YOUR INSTRUCTIONS →
Write out every entry below word for word, leaving nothing out.

MATERIAL FOR THIS TASK →
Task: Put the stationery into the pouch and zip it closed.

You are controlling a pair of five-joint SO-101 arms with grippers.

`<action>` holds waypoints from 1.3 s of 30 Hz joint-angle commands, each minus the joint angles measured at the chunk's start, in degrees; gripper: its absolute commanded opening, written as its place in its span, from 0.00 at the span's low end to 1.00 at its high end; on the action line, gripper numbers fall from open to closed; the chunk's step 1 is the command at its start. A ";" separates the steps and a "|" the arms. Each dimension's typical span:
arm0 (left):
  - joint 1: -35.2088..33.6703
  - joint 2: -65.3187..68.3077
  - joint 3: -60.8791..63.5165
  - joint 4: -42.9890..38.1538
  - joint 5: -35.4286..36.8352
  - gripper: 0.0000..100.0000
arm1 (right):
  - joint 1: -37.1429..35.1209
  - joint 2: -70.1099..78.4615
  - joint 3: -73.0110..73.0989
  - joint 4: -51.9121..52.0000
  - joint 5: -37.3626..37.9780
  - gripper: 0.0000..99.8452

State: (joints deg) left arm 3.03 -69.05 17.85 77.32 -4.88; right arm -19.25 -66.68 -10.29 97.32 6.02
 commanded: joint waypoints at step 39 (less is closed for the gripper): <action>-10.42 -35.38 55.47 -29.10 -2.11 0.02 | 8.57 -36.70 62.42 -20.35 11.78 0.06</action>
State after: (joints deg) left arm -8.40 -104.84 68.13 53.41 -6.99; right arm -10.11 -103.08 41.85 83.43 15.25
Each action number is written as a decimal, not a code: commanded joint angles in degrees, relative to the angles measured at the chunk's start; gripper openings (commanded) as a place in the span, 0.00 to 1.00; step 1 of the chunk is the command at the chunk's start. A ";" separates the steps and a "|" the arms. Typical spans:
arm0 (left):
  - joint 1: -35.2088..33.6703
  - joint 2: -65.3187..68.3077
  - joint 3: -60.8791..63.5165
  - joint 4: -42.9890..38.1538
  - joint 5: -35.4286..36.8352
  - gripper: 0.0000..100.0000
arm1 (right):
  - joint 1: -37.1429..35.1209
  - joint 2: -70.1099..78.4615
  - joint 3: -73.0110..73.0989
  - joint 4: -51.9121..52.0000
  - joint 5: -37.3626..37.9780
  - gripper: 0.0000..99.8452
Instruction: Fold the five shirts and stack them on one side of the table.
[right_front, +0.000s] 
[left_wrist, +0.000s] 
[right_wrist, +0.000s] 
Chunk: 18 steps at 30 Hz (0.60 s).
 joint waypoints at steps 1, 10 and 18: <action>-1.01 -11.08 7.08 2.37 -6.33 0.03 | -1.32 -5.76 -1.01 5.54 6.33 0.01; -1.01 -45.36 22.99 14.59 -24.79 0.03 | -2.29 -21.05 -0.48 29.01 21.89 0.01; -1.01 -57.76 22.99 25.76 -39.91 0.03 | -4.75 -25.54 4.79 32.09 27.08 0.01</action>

SOLVED EXERCISE →
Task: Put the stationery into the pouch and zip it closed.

You are controlling a pair of five-joint SO-101 arms with grippers.

`<action>` holds waypoints from 1.3 s of 30 Hz joint-angle commands, each minus the joint angles measured at the chunk's start, in degrees; gripper: its absolute commanded opening, written as its place in its span, from 0.00 at the span's low end to 1.00 at its high end; on the action line, gripper numbers fall from open to closed; the chunk's step 1 is the command at its start. A ";" separates the steps and a "|" the arms. Each dimension's typical span:
arm0 (left):
  - joint 1: -35.2088..33.6703
  - joint 2: -65.3187..68.3077
  - joint 3: -60.8791..63.5165
  - joint 4: -42.9890..38.1538
  - joint 5: -35.4286..36.8352
  - gripper: 0.0000..100.0000
arm1 (right):
  - joint 1: -37.1429..35.1209
  - joint 2: -70.1099..78.4615
  - joint 3: -73.0110..73.0989
  - joint 4: -51.9121..52.0000
  - joint 5: -37.3626..37.9780
  - gripper: 0.0000..99.8452

State: (joints deg) left arm 3.03 -69.05 17.85 77.32 -4.88; right arm -19.25 -66.68 -10.29 97.32 6.02
 commanded: joint waypoints at step 39 (less is closed for the gripper): <action>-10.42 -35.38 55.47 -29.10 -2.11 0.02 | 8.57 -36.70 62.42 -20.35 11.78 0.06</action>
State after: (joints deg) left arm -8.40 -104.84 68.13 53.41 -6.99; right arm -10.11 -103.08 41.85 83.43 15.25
Each action number is written as a decimal, not a code: commanded joint angles in degrees, relative to the angles measured at the chunk's start; gripper openings (commanded) as a place in the span, 0.00 to 1.00; step 1 of the chunk is the command at the chunk's start. A ";" separates the steps and a "|" the arms. Typical spans:
arm0 (left):
  - joint 1: -35.2088..33.6703
  - joint 2: -65.3187..68.3077
  - joint 3: -60.8791..63.5165
  - joint 4: -42.9890..38.1538
  - joint 5: -35.4286..36.8352
  - gripper: 0.0000..100.0000
arm1 (right):
  - joint 1: -37.1429..35.1209
  - joint 2: -70.1099..78.4615
  - joint 3: -73.0110..73.0989
  - joint 4: -51.9121..52.0000
  - joint 5: -37.3626..37.9780
  - gripper: 0.0000..99.8452
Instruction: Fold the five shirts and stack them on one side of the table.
[right_front, +0.000s] 
[left_wrist, +0.000s] 
[right_wrist, +0.000s] 
Chunk: 18 steps at 30 Hz (0.60 s).
 joint waypoints at steps 1, 10 and 18: <action>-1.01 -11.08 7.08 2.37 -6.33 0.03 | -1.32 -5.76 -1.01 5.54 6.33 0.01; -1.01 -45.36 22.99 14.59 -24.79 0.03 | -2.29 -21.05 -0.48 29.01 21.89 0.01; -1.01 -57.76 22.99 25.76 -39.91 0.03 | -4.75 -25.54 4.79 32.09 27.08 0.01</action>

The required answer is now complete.